Here’s their report: “The first group received the unedited control package. The second group received a test package with the ReadSmart version of the letter. There was no other variable introduced between the two packages.

“The final results of the test were measurable and noteworthy: the response rate, average gift and net revenue all increased with the ReadSmart version text.” As you can see from the results below, this new technology made a real difference in the ROI of the package.

  • Response rate increased: 9.67%
  • Average gift increased: 4.2%
  • Net revenue increased: 26%

Apparently Jorgensen (and by way of disclosure I worked with him in another life for ten years and he’s a hard-nosed analyst) was impressed with the overall lift of the test and plans to continue testing ReadSmart in his donor appeal program throughout 2011. “If the results of this test are sustained for the balance of the year, this could have a six figure impact on our bottom line,” Jorgensen reported. The National Wildlife Federation test corroborates the data that other mailers are seeing on their ReadSmart tests.

Production Solutions has a number of other clients testing this new approach and claims they too are also seeing an increase in their response rates.

Apparently, the effective use of ReadSmart is not limited to direct mail letters. Production Solutions says it’s also being used for publications, brochures, catalogs, books, magazines and any other text-based items that are designed to be informative or persuasive.

Cost? About $300 a page. Amazingly cheap considering what’s at stake when it comes to most direct mail letters. And it’s easy to use. Your digital copy is sent to Production Solutions via email attachment. They run it through their magic Read Smart Machine and, presto! … it’s good to go.

I can’t wait to give it a try and I’ll let you know how it goes.

Now that I think we might have Word on the run, anyone out there want to take on Excel?

Roger

3 responses to “Magic Fundraising Machine Boosts ROI”

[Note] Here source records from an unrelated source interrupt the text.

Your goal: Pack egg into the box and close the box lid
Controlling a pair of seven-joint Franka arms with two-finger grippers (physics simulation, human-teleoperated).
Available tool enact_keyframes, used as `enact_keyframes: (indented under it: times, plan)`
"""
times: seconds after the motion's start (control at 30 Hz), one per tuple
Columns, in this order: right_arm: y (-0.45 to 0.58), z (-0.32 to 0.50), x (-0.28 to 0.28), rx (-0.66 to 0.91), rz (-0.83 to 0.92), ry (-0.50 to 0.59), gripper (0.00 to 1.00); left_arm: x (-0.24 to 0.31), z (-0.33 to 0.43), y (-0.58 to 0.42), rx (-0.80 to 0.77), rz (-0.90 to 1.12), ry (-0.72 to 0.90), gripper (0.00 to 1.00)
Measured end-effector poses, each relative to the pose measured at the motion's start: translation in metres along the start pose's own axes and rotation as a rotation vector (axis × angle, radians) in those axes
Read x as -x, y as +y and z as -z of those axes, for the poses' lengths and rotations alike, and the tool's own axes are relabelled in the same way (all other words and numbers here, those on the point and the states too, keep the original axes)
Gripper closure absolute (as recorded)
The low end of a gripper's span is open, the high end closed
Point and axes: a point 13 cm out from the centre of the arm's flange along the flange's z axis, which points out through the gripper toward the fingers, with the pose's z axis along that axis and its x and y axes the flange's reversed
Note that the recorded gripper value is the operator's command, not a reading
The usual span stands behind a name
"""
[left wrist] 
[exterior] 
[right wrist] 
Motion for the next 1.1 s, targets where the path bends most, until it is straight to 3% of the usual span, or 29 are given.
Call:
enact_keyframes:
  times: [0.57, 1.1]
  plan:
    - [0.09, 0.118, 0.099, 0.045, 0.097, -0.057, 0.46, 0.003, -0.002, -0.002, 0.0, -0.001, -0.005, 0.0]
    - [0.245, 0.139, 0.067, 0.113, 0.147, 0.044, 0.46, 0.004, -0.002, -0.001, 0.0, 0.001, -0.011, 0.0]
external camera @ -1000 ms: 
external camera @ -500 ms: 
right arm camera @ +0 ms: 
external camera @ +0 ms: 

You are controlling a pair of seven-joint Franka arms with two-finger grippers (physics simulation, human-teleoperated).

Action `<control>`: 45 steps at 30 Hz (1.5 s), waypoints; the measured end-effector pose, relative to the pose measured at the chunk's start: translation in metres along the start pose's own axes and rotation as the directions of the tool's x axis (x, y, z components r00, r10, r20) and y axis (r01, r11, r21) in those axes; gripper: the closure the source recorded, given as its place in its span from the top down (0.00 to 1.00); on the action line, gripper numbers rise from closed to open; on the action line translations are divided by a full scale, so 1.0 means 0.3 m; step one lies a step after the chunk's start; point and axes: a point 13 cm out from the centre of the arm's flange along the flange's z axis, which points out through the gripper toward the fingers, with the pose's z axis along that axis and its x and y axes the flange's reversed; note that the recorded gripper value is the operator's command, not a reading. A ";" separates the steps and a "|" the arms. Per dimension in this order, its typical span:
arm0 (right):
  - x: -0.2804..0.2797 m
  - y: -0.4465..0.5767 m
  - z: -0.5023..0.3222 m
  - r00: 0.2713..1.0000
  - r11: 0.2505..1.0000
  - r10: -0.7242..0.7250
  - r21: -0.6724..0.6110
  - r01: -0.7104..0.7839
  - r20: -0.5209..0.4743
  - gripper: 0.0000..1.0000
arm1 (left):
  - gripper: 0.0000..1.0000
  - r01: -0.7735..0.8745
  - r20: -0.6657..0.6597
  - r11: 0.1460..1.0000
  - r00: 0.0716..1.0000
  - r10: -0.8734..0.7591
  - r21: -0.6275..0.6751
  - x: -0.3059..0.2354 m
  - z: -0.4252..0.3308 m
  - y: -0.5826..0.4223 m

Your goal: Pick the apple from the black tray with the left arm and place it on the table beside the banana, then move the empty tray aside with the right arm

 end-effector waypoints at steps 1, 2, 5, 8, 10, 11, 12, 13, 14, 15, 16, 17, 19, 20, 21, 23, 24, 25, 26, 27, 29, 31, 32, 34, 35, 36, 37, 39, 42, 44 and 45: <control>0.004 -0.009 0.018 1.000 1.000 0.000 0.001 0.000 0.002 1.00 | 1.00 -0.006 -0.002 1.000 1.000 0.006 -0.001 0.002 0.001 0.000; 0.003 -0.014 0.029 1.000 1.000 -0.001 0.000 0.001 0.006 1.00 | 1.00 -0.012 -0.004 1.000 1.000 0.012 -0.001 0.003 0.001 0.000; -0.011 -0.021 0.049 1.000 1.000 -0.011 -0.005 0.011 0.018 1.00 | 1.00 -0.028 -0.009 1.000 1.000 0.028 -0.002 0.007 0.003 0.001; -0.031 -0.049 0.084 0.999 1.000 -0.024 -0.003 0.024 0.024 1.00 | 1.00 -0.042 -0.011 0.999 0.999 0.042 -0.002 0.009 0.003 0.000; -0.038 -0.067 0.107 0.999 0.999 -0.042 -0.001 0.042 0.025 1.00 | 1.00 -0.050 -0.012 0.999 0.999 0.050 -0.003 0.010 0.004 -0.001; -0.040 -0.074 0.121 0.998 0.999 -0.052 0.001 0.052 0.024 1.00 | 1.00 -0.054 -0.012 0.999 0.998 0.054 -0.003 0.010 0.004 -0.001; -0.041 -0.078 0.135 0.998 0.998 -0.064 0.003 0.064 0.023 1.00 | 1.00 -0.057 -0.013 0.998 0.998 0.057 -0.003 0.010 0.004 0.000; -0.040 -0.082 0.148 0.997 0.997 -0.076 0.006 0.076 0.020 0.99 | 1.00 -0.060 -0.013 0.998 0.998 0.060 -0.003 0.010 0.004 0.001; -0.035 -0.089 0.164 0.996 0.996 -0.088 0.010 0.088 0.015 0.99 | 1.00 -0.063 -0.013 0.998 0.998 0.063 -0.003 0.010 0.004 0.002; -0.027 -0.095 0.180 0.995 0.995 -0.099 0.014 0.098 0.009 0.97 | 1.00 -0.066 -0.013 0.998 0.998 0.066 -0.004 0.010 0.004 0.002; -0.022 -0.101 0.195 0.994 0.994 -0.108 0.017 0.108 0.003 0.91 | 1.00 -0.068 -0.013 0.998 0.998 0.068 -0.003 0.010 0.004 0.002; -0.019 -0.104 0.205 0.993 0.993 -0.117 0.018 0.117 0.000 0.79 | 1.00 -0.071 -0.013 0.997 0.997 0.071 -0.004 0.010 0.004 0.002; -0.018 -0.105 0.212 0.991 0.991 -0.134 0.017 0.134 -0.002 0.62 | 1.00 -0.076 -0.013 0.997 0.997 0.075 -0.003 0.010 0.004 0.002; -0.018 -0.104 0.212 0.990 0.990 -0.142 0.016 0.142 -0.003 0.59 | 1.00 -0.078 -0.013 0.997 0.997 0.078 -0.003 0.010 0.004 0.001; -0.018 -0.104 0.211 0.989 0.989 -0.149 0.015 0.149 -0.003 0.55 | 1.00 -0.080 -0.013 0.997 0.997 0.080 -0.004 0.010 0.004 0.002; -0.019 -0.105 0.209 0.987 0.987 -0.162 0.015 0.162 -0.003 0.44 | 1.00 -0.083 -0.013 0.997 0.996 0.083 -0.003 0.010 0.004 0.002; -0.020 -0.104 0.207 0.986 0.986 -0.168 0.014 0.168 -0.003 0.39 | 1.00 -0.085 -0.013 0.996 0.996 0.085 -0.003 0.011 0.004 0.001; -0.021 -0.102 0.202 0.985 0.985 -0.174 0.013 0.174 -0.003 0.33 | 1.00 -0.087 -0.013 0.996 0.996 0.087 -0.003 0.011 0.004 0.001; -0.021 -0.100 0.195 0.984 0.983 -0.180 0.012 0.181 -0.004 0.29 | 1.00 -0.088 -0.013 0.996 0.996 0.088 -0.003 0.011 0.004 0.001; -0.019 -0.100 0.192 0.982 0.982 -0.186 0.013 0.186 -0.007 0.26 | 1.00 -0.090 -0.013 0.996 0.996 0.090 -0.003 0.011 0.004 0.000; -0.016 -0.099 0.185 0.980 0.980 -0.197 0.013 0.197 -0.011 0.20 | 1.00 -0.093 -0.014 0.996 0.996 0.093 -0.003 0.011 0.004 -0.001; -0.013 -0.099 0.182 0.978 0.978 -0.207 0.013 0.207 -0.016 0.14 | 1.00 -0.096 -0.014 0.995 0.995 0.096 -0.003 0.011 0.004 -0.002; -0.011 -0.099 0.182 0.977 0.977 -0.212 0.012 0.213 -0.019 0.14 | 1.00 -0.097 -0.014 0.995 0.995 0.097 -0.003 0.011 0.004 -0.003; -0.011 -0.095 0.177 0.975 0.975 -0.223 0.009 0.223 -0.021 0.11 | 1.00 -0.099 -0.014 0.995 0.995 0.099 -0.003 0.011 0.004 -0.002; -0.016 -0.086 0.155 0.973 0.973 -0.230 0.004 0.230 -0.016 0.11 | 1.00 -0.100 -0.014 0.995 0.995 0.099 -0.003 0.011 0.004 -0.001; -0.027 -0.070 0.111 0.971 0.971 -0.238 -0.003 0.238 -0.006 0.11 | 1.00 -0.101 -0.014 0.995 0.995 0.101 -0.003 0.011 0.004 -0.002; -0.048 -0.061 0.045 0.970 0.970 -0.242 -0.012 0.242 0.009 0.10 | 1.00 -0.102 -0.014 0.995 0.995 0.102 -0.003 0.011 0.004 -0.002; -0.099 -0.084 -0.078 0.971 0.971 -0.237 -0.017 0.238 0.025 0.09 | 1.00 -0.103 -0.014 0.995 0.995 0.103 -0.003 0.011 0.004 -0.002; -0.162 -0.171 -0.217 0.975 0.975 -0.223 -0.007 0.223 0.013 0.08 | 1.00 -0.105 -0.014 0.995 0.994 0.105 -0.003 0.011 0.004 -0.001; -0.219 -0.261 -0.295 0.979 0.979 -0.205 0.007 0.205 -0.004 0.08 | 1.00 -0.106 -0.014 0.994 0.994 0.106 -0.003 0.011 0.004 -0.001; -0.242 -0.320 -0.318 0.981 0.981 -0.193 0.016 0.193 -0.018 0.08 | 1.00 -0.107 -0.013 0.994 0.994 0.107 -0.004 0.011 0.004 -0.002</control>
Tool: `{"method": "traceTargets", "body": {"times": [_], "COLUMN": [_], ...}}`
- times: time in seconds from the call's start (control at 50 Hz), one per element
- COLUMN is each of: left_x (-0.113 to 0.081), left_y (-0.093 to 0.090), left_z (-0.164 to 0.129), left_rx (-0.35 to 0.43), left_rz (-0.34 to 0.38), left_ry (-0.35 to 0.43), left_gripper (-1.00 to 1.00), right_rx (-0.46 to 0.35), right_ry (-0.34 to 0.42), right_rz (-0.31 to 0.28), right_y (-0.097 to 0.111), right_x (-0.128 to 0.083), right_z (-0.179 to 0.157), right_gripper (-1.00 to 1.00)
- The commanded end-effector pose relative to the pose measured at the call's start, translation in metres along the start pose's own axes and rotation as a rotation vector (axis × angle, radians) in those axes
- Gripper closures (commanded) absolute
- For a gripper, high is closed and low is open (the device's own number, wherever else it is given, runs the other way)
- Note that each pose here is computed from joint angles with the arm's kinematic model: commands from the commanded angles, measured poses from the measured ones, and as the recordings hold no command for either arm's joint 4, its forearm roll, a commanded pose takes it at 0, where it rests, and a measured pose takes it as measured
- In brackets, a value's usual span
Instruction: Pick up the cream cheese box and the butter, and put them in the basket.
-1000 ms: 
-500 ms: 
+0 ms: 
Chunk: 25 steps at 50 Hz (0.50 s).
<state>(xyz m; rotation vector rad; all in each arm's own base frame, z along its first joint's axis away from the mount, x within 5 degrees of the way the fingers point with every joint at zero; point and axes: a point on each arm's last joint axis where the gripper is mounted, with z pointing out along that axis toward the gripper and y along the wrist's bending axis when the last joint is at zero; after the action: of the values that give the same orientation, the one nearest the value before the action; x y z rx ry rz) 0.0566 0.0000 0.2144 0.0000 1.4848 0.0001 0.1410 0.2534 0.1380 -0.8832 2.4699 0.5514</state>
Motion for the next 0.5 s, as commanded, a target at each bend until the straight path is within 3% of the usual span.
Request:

  1. frank langedijk says:

    Nice… for one who started with lead and wooden letters…Became typedirector in the old days. With readsmart the whole text in a letter need to be printed instead of laserprinted letter by letter? Personalisation… only the adress en no longer whitin the text?
    grtz Frank

  2. Interesting. Maybe this is a little cynical of me, but I’m willing to bet that many organizations will be more likely to take advice from this computer than from an experienced fundraising professional.

    Regardless, it sounds like a great – and affordable – tool.

  3. Jeff Brooks says:

    If the copy is self-centered and jargon-filled, the way so much fundraising copy is, it seems making it more readable would make response worse. Just wondering.